JENIN, West Bank — The 28-year-old commander of Palestinian militants in Jenin who torched a Palestinian government building in the West Bank city last month declared his loyalty to Yasser Arafat yesterday and blamed the United States, Britain and Israel for internal unrest in Palestinian ranks.

“Just as they have been doing in Iraq, the American and British governments are making the problems inside the Palestinian government,” Zakaria Zbeidi told The Washington Times in a clandestine interview on a rooftop overlooking Jenin.

He said the Israelis, with American backing, successfully had enticed the Palestinian intelligence service to reveal names of anti-Israeli fighters before or after they took action.

“The intelligence was serving Israel by giving the names of our fighters to them before or after we launched actions,” he said.

This had led to numerous arrests and killings of his men and other resistance fighters, he said.

Declaring that he was in command, Mr. Zbeidi insisted that his group’s virtual takeover of Jenin was not a coup against Mr. Arafat.

He said that before torching government building, he took down pictures of the Palestinian leader because he didn’t want them damaged. He added that he then paraded the photos through Jenin.

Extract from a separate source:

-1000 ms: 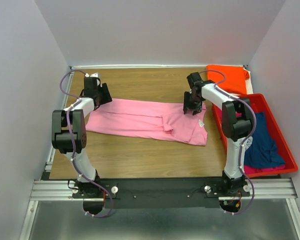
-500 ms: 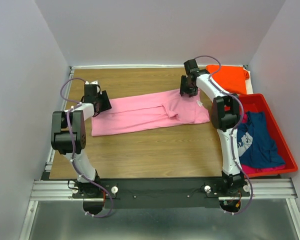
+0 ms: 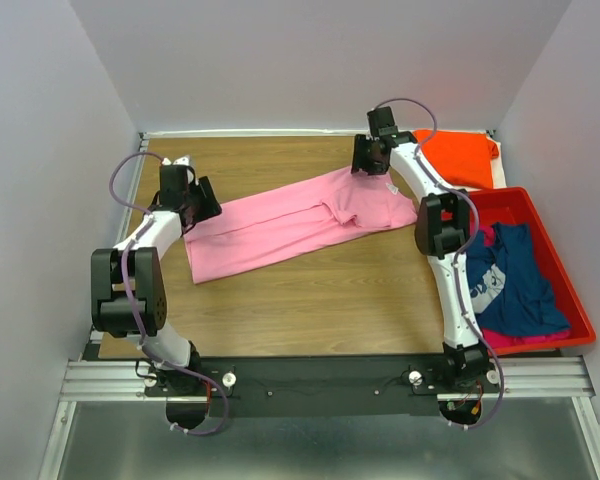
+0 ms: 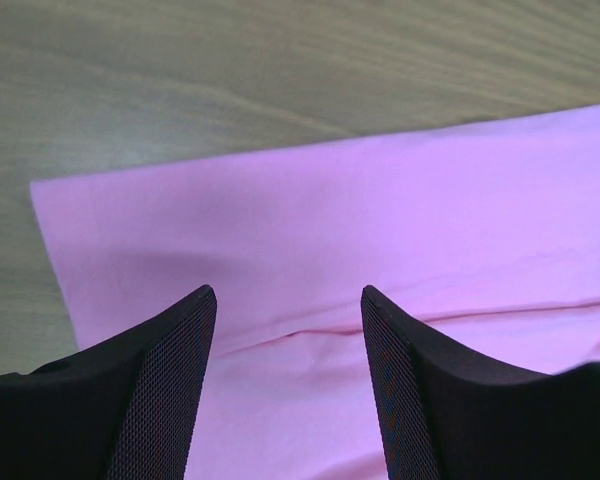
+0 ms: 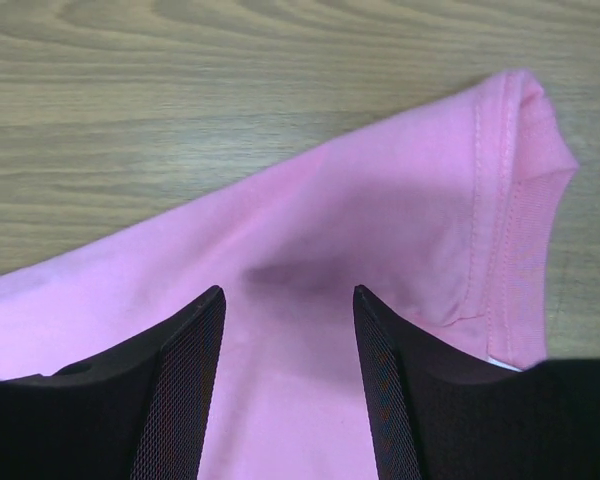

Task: Fold and stack the t-shirts
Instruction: Fold the tshirt

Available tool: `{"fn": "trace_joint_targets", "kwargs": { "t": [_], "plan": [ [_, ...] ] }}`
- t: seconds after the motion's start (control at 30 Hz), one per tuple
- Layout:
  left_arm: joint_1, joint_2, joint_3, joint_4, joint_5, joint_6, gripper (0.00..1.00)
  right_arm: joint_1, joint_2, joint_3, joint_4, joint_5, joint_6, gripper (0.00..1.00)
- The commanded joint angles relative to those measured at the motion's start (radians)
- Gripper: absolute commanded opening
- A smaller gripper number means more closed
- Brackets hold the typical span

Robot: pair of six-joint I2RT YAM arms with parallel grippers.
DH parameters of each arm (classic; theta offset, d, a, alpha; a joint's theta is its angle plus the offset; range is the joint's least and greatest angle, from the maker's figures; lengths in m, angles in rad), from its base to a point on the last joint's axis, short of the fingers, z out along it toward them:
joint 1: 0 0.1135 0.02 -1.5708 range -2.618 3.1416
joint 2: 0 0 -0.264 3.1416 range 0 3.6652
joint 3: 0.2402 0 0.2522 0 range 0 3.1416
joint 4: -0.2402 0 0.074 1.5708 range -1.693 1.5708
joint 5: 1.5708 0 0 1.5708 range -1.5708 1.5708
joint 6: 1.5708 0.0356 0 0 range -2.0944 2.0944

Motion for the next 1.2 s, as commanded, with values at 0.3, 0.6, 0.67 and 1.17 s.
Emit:
{"fn": "trace_joint_targets", "kwargs": {
  "t": [0.3,0.6,0.67,1.17],
  "plan": [
    [-0.029,0.173,0.103,0.107,0.265,0.036,0.66,-0.003,-0.305,-0.262,0.084,-0.141,-0.044,0.61],
    [-0.032,0.226,0.088,0.146,0.278,0.037,0.65,-0.005,-0.396,-0.529,0.086,-0.198,0.005,0.60],
    [-0.032,0.232,0.076,0.145,0.272,0.034,0.66,-0.003,-0.411,-0.586,0.093,-0.193,0.011,0.60],
    [-0.034,0.233,0.024,0.081,0.227,0.037,0.66,-0.005,-0.310,-0.629,0.097,-0.115,0.051,0.60]
  ]
}}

“All the true members of the Al Aqsa Martyrs Brigade support Mr. Arafat,” he said, as he and three of his group brandished U.S.-made M16 rifles, after arriving for the rendezvous in a sport utility vehicle.

Earlier reports had said the young militants were accusing Mr. Arafat of rampant corruption. But Mr. Zbeidi declined to blame Mr. Arafat for the current infighting among Palestinians.

Nor did he accuse senior members of the authority of stashing away many millions of dollars in aid money from the European Union and Arab countries, an accusation made by several disgruntled members of the Palestinian Legislative Assembly.

The brigade is a militant wing of the dominant Fatah movement headed by Mr. Arafat.

“Anyone who does not back Mr. Arafat is not truly a member of the Al Aqsa Martyrs Brigade,” Mr. Zbeidi said.

Palestinian militants in the Gaza Strip also attacked security offices last month in an action that was widely seen as a move against Mr. Arafat and in favor of one of his rivals, Mohammed Dahlan.

Young Palestinian militants are widely seen to be staking a claim to leadership if and when Mr Arafat’s power declines.

But Mr. Zbeidi warned the Israelis and their American backers not to expect a better deal from Mr. Arafat’s successors.

“If the Israelis kill Arafat or he dies, the Israelis will find no one to make peace with them. There will be a very bad situation not only here but all over the Arab world. It will be like Fallujah,” he said, referring to the city west of Baghdad that has become a hotbed of Iraqi insurgency.

“It is a battle against time — time is not important for us but it’s essential for the Israelis,” Mr. Zbeidi said.

Suicide bombers and other fighters from the brigade have had very little success lately in penetrating into Israeli territory. But Mr. Zbeidi said his men were responsible for a recent remotely detonated explosion in Tel Aviv that killed a female soldier.

He insisted that his men still could pose a serious threat but had changed tactics.

“We are making and firing Qassam rockets in Gaza, and we will make the same in Jenin. Whatever we have there we have here,” he said.

“The Israeli wall will not stop us getting into Israel,” he said. “We can do it, but we don’t think about this just now. … We don’t kill civilians now, only soldiers.

“But if Israel makes big trouble, we’ll kill civilians in Israel [again].”

He declined to elaborate. The interview ended as he and his gunmen descended into the city’s darkening streets.